What you return should match the data word for word, minus the images.

-----

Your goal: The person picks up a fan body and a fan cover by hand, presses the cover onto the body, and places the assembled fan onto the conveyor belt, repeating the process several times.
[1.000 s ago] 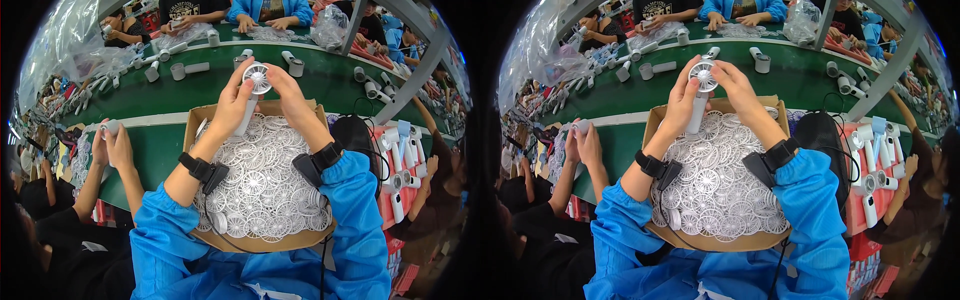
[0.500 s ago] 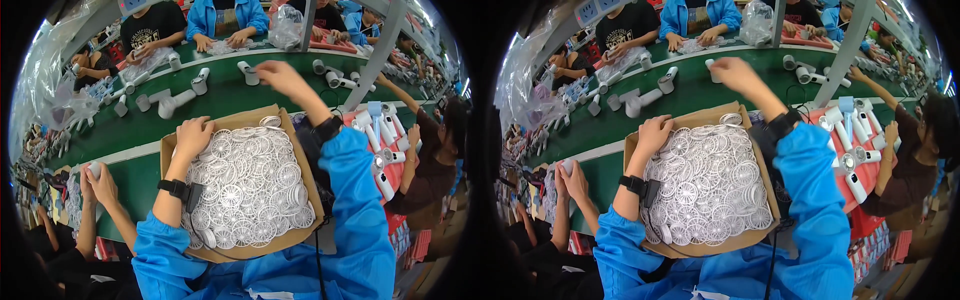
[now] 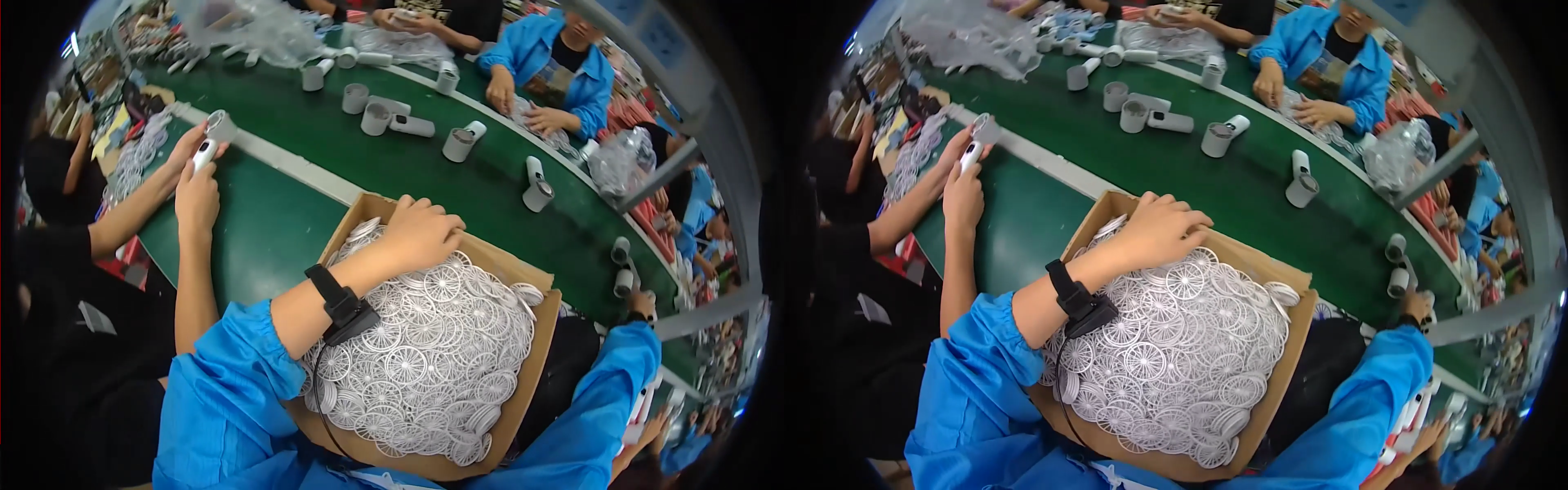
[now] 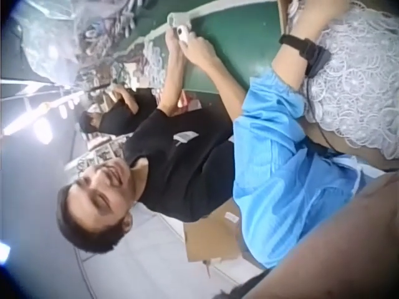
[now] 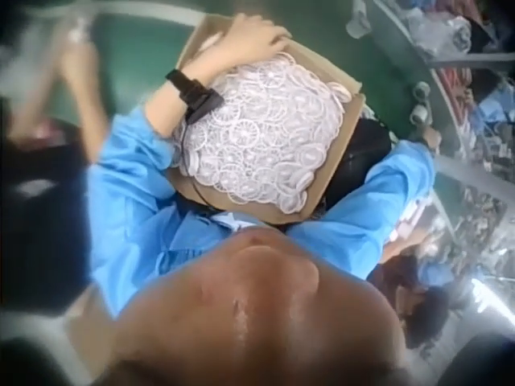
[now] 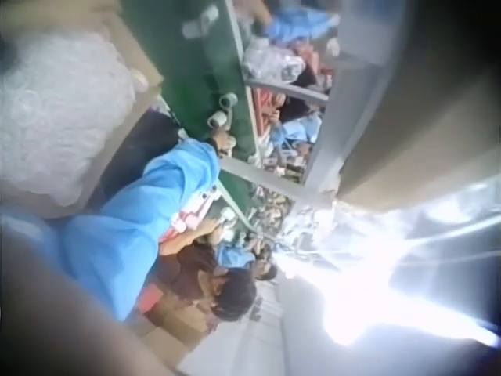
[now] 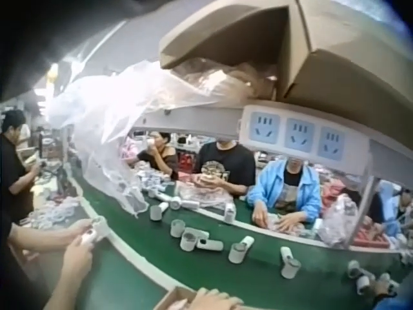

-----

Response to the task >>
Your goal: The person picks up a fan body and a fan cover by hand, presses the cover onto the body, and places the assembled fan onto the conveyor belt, repeating the process several times.
[1.000 s ago] 
[0.500 s ago] 
[now] 
[now] 
[now] 
[now] 
[now] 

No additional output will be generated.